Almost zero interaction effect for mean error (bias) metric with delta MIM

TobiasKAndersen commented 1 month ago

Hi all,

My colleagues and I are a bit confounded by our SA results, and we hope that this great community could help provide some clarifications.

During a multi-model comparison project for four 1D lake hydrodynamic models on 73 lakes, we performed a SA as well based on sampling with Latin Hybercube and analysis with Delta moment independent-method, all via SALib. In the SA, we characterized influential parameters on several different model performance metrics for instance NSE, R, RMSE and mean error (bias). In addition, we calculated parameter interaction measure (S_inter = 1 - sum of S1, as recommended in Borgonovo et al., 2017).

Curiously, all interaction measures calculated for mean error (bias) across all models and lakes were close to zero. In contrast, we saw variation in interaction measures between other performance metrics and between hydrodynamic models (Fig 6). Fig6

How can this be?
Is it due to the nature of mean error? Or do we have an error in our approach?

All suggestions and thoughts are very welcome!

tupui commented 1 month ago

Hi 👋

To help analyze your case, could you provide 2D subplots of inputs vs output? Pairplot from eg. seaborn. That would help visually understand what could be happening.

TobiasKAndersen commented 4 weeks ago

Of course, thanks @tupui

We are working with four hydrodynamic models: FLake, GLM, GOTM and Simstrat for +70 lakes. Here is just pairplots for Lake Stechlin for each model. X-axis holds model parameters and y-axis have performance metrics. Pairplot title is model and lake name.

Was this what you had in mind?

stechlin_pairplot-Simstrat stechlin_pairplot-FLake stechlin_pairplot-GLM stechlin_pairplot-GOTM

TobiasKAndersen commented 4 weeks ago

And here is for a "warm lake", Lake Kivu, where the interaction for the model FLake is high.

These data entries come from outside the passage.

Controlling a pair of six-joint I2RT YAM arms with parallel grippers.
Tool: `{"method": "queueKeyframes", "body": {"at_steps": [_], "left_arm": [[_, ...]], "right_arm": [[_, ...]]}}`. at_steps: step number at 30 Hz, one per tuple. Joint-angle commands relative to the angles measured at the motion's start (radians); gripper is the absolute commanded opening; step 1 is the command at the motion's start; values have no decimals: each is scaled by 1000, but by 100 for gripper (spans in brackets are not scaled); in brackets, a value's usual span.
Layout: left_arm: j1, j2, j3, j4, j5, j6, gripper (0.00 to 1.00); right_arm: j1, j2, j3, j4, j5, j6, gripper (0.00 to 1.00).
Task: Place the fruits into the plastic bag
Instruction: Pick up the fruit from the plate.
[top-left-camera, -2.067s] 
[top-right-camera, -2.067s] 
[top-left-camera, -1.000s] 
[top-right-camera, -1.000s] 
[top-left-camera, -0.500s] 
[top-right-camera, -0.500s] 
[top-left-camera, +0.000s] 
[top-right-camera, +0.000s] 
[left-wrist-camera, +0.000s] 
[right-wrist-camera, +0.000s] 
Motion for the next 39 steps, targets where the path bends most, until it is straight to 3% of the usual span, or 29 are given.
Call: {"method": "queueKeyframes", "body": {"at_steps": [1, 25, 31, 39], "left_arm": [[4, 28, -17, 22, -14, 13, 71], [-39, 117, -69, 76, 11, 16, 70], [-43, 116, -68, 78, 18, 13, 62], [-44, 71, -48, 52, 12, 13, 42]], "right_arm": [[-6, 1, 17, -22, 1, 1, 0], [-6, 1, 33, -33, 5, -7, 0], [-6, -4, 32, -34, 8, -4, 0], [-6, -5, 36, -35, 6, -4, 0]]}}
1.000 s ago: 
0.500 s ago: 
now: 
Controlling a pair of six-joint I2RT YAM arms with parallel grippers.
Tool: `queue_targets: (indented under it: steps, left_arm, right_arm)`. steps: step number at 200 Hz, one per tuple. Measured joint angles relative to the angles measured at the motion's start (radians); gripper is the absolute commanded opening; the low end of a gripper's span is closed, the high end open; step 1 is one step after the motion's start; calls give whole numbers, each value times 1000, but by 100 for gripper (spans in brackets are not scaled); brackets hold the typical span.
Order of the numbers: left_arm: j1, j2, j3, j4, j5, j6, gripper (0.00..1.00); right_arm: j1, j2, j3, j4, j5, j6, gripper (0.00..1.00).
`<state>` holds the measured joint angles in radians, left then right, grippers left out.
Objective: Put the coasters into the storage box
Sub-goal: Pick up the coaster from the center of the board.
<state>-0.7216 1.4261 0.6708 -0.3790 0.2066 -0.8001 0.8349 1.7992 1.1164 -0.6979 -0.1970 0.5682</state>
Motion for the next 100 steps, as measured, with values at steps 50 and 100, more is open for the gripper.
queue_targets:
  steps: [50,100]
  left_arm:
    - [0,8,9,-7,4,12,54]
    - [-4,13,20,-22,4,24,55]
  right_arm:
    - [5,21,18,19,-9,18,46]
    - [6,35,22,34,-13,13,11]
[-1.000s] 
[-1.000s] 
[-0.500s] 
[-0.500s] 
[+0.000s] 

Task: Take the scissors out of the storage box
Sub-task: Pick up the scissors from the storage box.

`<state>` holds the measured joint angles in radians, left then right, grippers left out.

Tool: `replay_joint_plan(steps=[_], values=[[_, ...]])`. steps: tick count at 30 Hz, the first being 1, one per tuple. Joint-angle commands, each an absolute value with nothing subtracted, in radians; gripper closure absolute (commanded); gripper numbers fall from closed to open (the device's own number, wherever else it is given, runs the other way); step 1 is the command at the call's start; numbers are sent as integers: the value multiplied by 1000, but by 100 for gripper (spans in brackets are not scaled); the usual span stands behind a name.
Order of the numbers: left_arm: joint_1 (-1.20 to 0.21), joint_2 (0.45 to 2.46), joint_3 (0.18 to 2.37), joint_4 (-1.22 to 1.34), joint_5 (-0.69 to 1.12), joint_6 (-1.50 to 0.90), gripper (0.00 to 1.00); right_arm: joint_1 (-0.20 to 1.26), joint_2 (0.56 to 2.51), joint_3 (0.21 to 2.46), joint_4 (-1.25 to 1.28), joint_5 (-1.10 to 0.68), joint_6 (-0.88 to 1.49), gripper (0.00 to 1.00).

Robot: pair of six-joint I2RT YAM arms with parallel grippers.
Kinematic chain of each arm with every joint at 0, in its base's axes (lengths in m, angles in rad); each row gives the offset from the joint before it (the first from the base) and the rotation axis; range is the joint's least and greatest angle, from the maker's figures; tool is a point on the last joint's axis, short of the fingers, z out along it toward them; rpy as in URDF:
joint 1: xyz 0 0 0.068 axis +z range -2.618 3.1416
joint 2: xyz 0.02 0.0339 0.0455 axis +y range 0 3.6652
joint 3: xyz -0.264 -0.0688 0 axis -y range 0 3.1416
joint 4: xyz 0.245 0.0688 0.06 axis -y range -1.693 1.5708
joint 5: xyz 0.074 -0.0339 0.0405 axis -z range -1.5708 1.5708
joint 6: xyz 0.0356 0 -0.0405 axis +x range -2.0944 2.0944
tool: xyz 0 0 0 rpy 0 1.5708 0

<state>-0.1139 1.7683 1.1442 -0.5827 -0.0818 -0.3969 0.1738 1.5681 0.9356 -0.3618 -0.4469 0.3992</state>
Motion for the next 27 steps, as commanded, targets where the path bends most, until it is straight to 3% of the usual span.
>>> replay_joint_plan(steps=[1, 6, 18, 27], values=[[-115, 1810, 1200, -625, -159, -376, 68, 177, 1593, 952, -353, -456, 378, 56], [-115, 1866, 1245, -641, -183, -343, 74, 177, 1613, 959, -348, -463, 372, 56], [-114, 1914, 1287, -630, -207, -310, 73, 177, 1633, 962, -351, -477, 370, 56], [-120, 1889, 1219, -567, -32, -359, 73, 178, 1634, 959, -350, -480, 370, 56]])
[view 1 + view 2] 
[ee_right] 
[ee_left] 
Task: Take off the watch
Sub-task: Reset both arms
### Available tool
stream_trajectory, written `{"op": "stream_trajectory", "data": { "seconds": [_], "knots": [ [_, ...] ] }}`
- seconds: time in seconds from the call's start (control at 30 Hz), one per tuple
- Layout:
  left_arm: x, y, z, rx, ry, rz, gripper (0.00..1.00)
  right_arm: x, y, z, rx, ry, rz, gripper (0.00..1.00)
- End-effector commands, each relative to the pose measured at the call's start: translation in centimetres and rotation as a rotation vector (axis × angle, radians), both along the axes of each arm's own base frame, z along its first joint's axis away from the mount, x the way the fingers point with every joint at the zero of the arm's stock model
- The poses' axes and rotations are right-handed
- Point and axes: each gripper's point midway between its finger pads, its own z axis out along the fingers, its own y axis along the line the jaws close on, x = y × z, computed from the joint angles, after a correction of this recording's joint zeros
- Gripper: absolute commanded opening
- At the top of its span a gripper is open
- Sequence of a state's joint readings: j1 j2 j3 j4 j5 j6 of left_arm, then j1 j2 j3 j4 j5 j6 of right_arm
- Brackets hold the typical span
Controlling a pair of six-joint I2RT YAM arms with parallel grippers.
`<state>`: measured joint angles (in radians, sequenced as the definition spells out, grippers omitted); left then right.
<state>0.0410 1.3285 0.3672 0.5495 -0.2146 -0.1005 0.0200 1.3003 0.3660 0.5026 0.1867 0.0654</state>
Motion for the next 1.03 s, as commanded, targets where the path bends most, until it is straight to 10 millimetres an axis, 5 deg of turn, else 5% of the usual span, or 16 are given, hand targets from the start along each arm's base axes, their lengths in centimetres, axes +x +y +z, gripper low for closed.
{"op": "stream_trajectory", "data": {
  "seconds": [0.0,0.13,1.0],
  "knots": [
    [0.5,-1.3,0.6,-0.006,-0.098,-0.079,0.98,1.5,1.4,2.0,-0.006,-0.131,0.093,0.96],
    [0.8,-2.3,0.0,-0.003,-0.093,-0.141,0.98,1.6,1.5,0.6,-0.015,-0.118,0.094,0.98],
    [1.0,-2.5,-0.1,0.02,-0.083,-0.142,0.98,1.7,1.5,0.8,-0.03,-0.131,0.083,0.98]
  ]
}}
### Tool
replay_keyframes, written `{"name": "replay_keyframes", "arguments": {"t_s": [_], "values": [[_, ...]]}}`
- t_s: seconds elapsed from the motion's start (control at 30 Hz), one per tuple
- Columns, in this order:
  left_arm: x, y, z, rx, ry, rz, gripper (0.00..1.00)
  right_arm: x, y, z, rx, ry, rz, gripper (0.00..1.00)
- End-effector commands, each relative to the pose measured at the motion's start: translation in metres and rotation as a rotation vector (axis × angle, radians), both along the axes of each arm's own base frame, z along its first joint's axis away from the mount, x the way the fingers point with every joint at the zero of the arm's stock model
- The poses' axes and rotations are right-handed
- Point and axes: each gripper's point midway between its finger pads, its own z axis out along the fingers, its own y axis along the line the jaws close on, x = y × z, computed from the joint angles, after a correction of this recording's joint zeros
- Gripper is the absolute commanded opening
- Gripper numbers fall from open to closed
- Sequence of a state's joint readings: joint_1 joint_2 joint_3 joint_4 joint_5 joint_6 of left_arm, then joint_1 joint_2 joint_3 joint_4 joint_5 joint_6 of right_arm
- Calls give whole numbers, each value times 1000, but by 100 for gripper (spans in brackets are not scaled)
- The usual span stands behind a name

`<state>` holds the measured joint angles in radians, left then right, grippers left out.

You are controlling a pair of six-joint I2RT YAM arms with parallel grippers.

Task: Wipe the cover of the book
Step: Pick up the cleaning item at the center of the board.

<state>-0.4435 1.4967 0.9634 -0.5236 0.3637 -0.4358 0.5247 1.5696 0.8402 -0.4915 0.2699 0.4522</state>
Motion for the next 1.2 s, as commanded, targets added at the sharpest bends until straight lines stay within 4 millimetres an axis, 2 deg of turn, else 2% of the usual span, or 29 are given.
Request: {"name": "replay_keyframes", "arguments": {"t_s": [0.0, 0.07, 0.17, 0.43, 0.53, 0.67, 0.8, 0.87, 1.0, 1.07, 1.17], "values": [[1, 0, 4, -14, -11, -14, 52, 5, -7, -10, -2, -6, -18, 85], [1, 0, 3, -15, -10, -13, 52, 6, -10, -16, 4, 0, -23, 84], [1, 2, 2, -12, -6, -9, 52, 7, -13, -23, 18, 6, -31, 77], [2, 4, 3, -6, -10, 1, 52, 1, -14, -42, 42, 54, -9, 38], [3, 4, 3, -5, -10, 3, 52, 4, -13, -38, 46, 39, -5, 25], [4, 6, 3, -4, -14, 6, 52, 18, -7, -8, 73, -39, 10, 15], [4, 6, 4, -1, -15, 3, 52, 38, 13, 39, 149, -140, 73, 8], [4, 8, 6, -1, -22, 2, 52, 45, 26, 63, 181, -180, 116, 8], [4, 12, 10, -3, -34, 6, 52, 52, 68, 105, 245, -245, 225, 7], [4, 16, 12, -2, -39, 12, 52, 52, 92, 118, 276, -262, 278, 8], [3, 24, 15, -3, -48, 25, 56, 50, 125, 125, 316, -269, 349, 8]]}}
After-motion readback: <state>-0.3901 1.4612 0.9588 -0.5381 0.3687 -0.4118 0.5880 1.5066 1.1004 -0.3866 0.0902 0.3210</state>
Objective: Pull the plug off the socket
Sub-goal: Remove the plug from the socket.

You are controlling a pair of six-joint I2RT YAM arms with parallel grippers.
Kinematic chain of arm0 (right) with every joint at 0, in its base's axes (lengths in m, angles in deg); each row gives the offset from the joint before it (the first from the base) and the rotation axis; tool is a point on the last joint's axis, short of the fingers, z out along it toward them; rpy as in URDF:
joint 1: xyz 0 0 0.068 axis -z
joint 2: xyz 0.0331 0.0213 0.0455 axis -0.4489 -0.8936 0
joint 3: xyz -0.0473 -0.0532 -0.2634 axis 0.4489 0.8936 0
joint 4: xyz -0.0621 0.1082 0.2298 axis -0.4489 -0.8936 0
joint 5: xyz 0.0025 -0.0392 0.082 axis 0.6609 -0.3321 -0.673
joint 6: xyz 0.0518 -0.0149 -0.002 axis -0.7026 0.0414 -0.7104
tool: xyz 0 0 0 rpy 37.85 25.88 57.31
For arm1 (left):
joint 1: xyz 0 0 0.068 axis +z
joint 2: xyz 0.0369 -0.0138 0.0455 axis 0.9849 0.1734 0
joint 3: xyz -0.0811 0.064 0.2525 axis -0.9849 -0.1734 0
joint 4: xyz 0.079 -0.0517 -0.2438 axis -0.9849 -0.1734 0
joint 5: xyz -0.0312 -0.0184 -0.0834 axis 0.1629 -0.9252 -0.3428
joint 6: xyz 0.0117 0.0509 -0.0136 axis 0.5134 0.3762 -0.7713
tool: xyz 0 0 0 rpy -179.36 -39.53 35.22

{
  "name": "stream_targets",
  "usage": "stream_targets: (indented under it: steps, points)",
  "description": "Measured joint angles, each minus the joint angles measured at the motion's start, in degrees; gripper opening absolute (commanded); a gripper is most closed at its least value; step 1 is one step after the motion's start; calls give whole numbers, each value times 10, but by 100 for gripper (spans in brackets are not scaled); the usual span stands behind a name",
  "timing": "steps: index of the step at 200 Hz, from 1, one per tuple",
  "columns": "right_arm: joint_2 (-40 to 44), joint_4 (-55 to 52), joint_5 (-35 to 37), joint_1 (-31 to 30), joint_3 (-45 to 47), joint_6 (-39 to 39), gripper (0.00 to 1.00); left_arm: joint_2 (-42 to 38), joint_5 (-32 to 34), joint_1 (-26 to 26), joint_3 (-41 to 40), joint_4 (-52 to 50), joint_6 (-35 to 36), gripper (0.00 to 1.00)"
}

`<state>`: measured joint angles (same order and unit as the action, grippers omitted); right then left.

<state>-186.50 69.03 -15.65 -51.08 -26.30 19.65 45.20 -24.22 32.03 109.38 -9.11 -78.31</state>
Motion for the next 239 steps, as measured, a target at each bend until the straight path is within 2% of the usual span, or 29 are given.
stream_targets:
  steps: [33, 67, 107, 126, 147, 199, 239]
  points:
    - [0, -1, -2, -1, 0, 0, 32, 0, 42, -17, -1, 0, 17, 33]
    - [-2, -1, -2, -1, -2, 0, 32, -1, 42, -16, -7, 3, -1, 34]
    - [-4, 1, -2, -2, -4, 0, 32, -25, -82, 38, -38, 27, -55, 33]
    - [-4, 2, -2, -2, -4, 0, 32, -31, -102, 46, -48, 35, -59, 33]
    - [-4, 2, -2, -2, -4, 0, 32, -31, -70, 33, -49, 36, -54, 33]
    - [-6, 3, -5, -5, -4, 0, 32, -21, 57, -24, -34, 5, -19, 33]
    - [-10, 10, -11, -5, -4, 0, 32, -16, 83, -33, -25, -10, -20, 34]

Kivu_pairplot-FLake Kivu_pairplot-GLM Kivu_pairplot-GOTM Kivu_pairplot-Simstrat

ConnectedSystems commented 4 weeks ago

Hi @TobiasKAndersen

Just wondering, how is mean error being calculated here for your whisker/barplot? Through a package or your own code?

As far as I can tell the barplots don't really align with what the pairplots are showing.

Minor general comment on the figures: I find minimising the white edge/stroke colour of each point and making the fill colour more transparent helps with legibility.

TobiasKAndersen commented 4 weeks ago

Hi @ConnectedSystems

Thanks for your feedback!

mean error was calculated in R (by colleagues) with the function from the R package LakeEnsemblR as bias <- mean((P - O), na.rm = TRUE)

So model predicted values (P) against observed values (all water temperature).

Interaction term (S_inter) was calculated in Python by sum of all S1 per model, lake and performance metric (var) (following Borgonovo et al, 2017): sa_inter = sa_clean.groupby(by=['model', 'lake', 'var'], as_index=False)['S1'].sum() sa_inter['S_inter'] = 1- sa_inter['S1']

We include 71 lakes in total in this study (classified into the different lake "groups" e.g. warm lakes which incl 7 lakes).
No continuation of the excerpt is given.